== Supplied data ==

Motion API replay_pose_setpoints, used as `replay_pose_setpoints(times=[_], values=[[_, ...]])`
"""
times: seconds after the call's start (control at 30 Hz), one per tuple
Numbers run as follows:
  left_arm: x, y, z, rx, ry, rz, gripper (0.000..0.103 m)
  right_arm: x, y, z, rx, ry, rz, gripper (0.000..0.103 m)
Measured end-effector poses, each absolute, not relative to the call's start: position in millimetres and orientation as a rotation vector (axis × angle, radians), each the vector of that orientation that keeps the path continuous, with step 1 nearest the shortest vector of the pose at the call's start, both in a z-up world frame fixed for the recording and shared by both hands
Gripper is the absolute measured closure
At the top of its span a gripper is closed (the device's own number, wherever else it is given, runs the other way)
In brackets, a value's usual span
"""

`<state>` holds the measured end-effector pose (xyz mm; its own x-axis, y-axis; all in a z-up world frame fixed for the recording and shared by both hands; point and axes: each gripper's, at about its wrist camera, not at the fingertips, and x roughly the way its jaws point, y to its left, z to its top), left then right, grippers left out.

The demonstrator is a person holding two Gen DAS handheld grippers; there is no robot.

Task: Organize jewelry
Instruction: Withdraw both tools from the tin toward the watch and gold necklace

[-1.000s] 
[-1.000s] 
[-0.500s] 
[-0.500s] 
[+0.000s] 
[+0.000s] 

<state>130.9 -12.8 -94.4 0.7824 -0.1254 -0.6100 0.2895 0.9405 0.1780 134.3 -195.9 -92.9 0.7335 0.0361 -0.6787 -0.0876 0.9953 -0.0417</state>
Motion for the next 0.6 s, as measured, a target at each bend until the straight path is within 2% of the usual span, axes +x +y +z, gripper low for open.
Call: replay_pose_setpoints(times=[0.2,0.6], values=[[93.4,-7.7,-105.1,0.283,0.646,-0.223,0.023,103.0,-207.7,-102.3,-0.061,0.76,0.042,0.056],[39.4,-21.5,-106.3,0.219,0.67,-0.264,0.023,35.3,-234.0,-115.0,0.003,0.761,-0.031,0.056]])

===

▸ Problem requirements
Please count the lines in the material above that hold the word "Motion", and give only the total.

▸ Output
2